Data supplied
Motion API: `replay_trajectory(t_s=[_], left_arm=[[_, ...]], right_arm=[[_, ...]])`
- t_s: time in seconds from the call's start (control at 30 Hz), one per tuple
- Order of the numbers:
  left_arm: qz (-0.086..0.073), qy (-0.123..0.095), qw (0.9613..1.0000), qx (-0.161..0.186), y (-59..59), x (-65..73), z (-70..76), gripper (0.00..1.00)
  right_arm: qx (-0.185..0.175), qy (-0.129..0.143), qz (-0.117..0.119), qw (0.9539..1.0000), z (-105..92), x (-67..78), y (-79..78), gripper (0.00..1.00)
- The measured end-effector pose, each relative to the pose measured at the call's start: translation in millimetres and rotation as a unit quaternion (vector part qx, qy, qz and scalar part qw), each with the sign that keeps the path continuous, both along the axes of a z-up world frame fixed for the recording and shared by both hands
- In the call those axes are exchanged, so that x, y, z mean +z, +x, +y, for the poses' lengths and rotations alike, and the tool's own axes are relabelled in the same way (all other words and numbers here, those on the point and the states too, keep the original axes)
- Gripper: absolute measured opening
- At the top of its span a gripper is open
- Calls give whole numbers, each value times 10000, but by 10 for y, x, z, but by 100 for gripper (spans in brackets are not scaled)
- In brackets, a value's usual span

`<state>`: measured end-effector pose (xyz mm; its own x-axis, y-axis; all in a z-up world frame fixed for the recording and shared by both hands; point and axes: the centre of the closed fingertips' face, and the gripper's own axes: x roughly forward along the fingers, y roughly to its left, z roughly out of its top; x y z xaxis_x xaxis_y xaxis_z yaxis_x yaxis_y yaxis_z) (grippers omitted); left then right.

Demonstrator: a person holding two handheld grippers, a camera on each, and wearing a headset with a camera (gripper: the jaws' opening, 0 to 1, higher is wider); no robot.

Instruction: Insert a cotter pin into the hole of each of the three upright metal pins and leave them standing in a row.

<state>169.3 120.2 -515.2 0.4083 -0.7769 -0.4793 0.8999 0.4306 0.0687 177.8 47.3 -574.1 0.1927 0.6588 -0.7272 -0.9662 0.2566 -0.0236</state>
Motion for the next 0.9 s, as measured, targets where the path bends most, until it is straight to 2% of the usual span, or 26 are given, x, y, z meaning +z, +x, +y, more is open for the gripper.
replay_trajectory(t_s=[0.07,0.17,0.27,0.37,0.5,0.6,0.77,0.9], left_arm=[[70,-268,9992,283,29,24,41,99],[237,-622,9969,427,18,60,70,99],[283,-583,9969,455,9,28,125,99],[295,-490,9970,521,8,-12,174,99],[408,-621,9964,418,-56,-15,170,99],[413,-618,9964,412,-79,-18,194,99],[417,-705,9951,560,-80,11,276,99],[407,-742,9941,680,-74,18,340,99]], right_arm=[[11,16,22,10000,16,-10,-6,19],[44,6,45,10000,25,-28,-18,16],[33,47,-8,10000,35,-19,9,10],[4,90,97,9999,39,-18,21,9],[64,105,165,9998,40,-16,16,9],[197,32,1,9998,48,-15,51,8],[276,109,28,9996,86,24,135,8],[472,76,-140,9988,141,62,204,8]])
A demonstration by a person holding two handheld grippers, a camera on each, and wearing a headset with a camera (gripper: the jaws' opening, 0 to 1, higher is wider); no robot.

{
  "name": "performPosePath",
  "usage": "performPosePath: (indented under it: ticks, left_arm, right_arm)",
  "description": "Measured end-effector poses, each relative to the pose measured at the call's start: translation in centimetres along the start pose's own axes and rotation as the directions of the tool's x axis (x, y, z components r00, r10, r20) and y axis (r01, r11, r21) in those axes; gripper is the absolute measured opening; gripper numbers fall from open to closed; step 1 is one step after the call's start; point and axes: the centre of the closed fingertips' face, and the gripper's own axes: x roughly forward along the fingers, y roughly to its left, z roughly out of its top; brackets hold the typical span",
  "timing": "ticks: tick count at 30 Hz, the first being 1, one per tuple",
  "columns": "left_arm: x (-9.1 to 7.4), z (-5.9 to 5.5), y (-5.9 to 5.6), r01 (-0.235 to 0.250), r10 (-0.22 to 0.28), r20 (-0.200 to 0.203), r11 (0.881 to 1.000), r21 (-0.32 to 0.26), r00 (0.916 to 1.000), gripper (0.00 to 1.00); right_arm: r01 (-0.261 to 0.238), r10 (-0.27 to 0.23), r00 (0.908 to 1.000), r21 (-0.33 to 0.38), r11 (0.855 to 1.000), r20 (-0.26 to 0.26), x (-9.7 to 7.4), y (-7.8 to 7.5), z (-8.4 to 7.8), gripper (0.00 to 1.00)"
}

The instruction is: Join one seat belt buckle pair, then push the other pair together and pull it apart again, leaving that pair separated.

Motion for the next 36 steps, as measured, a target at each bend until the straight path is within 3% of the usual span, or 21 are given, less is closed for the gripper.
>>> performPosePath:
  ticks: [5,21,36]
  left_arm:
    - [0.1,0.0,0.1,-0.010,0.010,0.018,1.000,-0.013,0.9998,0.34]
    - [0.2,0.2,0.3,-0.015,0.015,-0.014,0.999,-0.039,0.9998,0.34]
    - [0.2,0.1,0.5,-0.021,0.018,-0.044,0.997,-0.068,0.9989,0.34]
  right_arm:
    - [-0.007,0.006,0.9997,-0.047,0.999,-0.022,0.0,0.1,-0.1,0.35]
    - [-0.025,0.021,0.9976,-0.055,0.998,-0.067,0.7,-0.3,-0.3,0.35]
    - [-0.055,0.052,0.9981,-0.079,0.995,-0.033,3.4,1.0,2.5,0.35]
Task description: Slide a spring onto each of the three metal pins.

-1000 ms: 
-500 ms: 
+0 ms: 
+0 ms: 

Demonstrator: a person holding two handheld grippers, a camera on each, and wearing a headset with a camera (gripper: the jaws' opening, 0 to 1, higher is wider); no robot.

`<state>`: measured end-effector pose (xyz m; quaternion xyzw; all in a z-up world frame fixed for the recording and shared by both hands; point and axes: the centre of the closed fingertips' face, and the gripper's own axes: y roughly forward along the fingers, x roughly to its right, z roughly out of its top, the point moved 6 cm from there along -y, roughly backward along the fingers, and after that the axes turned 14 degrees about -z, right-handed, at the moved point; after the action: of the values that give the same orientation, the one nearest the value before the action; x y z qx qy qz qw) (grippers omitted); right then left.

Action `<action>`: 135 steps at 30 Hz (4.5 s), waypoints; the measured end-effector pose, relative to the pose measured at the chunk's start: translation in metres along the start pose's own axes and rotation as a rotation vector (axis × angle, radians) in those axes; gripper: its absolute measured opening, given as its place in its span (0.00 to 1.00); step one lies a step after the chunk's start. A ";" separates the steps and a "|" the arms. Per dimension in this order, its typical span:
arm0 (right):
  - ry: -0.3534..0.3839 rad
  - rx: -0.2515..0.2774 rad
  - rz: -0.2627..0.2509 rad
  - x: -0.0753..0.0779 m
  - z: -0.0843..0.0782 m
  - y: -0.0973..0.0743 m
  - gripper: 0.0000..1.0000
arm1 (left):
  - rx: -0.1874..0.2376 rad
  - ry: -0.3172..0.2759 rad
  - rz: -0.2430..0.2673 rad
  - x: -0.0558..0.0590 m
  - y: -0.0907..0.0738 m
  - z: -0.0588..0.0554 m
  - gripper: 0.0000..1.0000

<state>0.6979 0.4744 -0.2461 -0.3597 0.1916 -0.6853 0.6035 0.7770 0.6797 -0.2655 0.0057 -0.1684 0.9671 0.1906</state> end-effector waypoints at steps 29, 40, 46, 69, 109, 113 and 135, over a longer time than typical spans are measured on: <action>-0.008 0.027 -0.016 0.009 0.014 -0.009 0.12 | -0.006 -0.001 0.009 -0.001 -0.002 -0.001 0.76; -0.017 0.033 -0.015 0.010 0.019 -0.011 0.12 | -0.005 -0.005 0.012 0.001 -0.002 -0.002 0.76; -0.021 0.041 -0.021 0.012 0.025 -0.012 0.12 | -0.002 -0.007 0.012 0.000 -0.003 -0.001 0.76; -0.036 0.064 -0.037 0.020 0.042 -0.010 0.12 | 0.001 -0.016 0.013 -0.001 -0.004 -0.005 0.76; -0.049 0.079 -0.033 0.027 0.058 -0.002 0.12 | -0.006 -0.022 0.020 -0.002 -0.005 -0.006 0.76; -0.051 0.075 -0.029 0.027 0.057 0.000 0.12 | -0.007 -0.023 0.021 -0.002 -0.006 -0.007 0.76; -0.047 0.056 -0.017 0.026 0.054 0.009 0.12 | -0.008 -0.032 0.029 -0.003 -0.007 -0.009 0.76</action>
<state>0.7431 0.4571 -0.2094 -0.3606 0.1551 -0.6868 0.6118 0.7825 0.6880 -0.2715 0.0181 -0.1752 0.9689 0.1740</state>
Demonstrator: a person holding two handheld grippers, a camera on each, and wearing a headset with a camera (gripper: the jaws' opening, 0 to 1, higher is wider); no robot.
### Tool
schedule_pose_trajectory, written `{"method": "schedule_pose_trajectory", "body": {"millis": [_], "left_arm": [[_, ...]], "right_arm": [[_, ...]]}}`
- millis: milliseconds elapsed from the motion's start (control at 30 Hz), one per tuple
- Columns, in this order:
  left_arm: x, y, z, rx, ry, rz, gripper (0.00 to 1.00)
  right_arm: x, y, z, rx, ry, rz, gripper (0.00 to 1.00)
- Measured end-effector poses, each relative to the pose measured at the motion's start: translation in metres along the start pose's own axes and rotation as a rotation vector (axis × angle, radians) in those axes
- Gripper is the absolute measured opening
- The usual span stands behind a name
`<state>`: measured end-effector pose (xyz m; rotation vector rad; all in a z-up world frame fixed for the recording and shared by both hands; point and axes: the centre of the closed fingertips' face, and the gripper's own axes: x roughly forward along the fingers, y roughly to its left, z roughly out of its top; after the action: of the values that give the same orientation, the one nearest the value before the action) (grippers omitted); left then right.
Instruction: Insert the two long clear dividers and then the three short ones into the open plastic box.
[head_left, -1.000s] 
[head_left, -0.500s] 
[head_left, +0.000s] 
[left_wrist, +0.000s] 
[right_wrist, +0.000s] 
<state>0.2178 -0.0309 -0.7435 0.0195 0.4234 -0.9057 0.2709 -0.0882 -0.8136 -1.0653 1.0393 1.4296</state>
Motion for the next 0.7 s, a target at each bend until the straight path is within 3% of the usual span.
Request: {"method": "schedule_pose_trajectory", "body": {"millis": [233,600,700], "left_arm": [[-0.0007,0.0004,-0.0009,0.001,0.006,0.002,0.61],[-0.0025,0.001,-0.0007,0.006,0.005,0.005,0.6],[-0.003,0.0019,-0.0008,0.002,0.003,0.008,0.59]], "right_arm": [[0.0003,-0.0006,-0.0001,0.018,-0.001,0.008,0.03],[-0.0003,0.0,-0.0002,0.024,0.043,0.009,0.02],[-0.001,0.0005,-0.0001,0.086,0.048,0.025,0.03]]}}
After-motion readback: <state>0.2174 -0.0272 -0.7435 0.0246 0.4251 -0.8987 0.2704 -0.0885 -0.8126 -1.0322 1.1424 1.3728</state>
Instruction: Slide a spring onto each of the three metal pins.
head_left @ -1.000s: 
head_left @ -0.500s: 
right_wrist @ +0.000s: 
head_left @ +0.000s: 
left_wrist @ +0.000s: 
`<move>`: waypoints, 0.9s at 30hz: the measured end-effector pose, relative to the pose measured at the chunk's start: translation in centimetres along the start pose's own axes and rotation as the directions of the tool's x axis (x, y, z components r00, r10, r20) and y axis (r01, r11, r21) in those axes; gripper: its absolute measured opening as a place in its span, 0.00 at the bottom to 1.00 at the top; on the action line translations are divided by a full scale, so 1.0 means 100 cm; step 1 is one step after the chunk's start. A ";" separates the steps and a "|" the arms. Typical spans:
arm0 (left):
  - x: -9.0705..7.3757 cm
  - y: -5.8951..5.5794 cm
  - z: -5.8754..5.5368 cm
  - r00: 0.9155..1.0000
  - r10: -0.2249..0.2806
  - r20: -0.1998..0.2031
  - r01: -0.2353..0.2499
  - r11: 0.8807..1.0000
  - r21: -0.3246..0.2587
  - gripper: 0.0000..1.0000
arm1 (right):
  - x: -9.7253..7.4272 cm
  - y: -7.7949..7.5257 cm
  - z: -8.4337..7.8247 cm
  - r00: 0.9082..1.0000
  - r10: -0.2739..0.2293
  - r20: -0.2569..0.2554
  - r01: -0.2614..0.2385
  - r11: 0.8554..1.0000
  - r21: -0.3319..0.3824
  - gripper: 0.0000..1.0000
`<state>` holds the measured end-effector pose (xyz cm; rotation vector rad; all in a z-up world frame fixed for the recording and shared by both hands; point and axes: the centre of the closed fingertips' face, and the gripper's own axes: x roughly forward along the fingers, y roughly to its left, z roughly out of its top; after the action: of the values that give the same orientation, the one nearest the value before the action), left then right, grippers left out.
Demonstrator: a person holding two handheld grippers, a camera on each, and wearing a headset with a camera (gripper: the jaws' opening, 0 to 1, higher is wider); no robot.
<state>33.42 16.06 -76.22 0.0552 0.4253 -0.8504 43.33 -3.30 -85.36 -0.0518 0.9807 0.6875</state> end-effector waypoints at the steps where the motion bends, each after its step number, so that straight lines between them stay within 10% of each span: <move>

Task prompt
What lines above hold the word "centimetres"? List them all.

Answer for the task
  "description": "Measured end-effector poses, each relative to the pose measured at the call's start: translation in centimetres along the start pose's own axes and rotation as the directions of the tool's x axis (x, y, z components r00, r10, r20) and y axis (r01, r11, r21) in those axes; gripper is the absolute measured opening; gripper numbers fall from open to closed; step 1 is one step after the call's start; point and axes: the centre of the closed fingertips' face, and the gripper's own axes: x roughly forward along the fingers, y roughly to its left, z roughly out of its top; brackets hold the typical span",
`<move>`: waypoints, 0.9s at 30hz: the measured end-effector pose, relative to the pose measured at the chunk's start: translation in centimetres along the start pose's own axes and rotation as the directions of the tool's x axis (x, y, z components r00, r10, r20) and y axis (r01, r11, r21) in those axes; gripper: its absolute measured opening as a place in its span, 0.00 at the bottom to 1.00 at the top; on the action line translations are divided by a full scale, so 1.0 means 100 cm; step 1 is one step after the chunk's start. A ";" separates the steps and a "|" the arms. Typical spans:

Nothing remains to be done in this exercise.